### Data supplied

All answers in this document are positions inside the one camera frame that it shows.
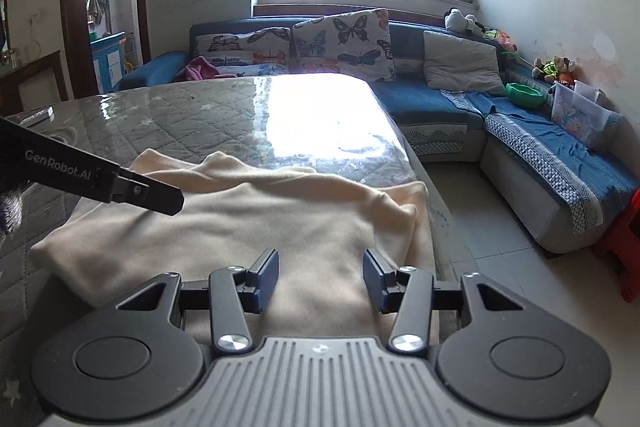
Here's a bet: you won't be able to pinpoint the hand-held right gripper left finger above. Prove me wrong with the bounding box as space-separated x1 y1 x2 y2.
116 248 280 354

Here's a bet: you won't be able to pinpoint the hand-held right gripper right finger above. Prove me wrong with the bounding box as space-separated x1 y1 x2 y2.
363 248 527 354

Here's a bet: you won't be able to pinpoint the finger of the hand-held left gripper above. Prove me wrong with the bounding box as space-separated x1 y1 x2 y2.
92 166 185 216

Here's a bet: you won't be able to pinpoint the cream garment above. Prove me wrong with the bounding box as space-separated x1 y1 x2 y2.
27 148 441 348

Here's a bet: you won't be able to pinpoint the hanging clothes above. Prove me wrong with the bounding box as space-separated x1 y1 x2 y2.
87 0 112 28

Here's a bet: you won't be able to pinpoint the person's left hand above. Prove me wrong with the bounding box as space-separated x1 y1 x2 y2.
0 179 25 236

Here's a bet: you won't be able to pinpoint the small white flat object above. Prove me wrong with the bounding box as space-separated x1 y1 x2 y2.
19 106 54 126

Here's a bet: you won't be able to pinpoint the dark wooden chair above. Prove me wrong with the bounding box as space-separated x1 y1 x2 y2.
0 51 69 116

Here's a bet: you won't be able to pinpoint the quilted star-pattern table cover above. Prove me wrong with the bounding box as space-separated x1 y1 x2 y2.
0 74 453 427

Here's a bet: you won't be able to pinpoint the blue cabinet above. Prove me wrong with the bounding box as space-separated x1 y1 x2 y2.
89 31 127 94

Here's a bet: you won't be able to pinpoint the magenta cloth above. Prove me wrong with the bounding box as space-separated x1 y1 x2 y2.
185 55 237 82

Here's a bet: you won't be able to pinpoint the flat butterfly print pillow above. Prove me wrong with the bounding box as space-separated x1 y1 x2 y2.
193 27 293 78

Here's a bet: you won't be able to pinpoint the blue sofa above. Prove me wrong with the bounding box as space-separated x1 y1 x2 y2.
114 14 640 256

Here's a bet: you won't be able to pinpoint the blue blanket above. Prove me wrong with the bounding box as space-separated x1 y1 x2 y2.
439 89 640 190

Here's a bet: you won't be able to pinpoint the grey pillow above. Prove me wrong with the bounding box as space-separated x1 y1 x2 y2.
422 30 506 96

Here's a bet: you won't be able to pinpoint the upright butterfly print pillow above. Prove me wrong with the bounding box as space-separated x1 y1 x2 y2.
291 8 397 84

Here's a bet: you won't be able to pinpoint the green plastic bowl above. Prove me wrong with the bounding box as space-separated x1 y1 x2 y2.
504 81 546 109

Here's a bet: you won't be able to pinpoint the red plastic stool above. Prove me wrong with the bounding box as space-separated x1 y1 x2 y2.
592 186 640 304

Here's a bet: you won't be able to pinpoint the clear plastic storage box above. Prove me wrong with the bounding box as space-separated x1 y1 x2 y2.
549 80 620 144

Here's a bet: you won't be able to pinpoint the pink and green toy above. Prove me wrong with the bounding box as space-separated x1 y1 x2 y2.
482 29 517 54

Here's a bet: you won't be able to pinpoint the panda plush toy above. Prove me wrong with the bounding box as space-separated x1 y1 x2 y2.
444 8 487 38

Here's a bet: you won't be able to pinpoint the brown plush toys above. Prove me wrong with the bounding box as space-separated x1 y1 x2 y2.
530 55 577 84

######

**What you have to do:**
Every line in the records is to be retyped exactly as it stands; the pictures stay out.

**Completed task:**
All answers in this document are positions inside the one camera frame that it shows.
Here's a bet: you won't be able to pinpoint the hand-held right gripper left finger above. Prove me wrong with the bounding box as space-separated x1 y1 x2 y2.
116 248 280 354

Here's a bet: you won't be able to pinpoint the hand-held right gripper right finger above. Prove me wrong with the bounding box as space-separated x1 y1 x2 y2.
363 248 527 354

Here's a bet: you won't be able to pinpoint the finger of the hand-held left gripper above. Prove me wrong with the bounding box as space-separated x1 y1 x2 y2.
92 166 185 216

Here's a bet: you won't be able to pinpoint the cream garment above. Prove me wrong with the bounding box as space-separated x1 y1 x2 y2.
27 148 441 348

Here's a bet: you won't be able to pinpoint the hanging clothes above. Prove me wrong with the bounding box as space-separated x1 y1 x2 y2.
87 0 112 28

Here's a bet: you won't be able to pinpoint the person's left hand above. Prove me wrong with the bounding box as space-separated x1 y1 x2 y2.
0 179 25 236

Here's a bet: you won't be able to pinpoint the small white flat object above. Prove me wrong with the bounding box as space-separated x1 y1 x2 y2.
19 106 54 126

Here's a bet: you won't be able to pinpoint the dark wooden chair above. Prove me wrong with the bounding box as space-separated x1 y1 x2 y2.
0 51 69 116

Here's a bet: you won't be able to pinpoint the quilted star-pattern table cover above. Prove me wrong with the bounding box as space-separated x1 y1 x2 y2.
0 74 453 427

Here's a bet: you won't be able to pinpoint the blue cabinet above. Prove me wrong with the bounding box as space-separated x1 y1 x2 y2.
89 31 127 94

Here's a bet: you won't be able to pinpoint the magenta cloth above. Prove me wrong with the bounding box as space-separated x1 y1 x2 y2.
185 55 237 82

Here's a bet: you won't be able to pinpoint the flat butterfly print pillow above. Prove me wrong with the bounding box as space-separated x1 y1 x2 y2.
193 27 293 78

Here's a bet: you won't be able to pinpoint the blue sofa above. Prove me wrong with the bounding box as space-separated x1 y1 x2 y2.
114 14 640 256

Here's a bet: you won't be able to pinpoint the blue blanket above. Prove me wrong with the bounding box as space-separated x1 y1 x2 y2.
439 89 640 190

Here's a bet: you won't be able to pinpoint the grey pillow above. Prove me wrong with the bounding box as space-separated x1 y1 x2 y2.
422 30 506 96

Here's a bet: you won't be able to pinpoint the upright butterfly print pillow above. Prove me wrong with the bounding box as space-separated x1 y1 x2 y2.
291 8 397 84

Here's a bet: you won't be able to pinpoint the green plastic bowl above. Prove me wrong with the bounding box as space-separated x1 y1 x2 y2.
504 81 546 109

Here's a bet: you won't be able to pinpoint the red plastic stool above. Prove me wrong with the bounding box as space-separated x1 y1 x2 y2.
592 186 640 304

Here's a bet: you won't be able to pinpoint the clear plastic storage box above. Prove me wrong with the bounding box as space-separated x1 y1 x2 y2.
549 80 620 144

Here's a bet: you won't be able to pinpoint the pink and green toy above. Prove me wrong with the bounding box as space-separated x1 y1 x2 y2.
482 29 517 54

Here's a bet: you won't be able to pinpoint the panda plush toy above. Prove me wrong with the bounding box as space-separated x1 y1 x2 y2.
444 8 487 38

Here's a bet: you won't be able to pinpoint the brown plush toys above. Prove me wrong with the bounding box as space-separated x1 y1 x2 y2.
530 55 577 84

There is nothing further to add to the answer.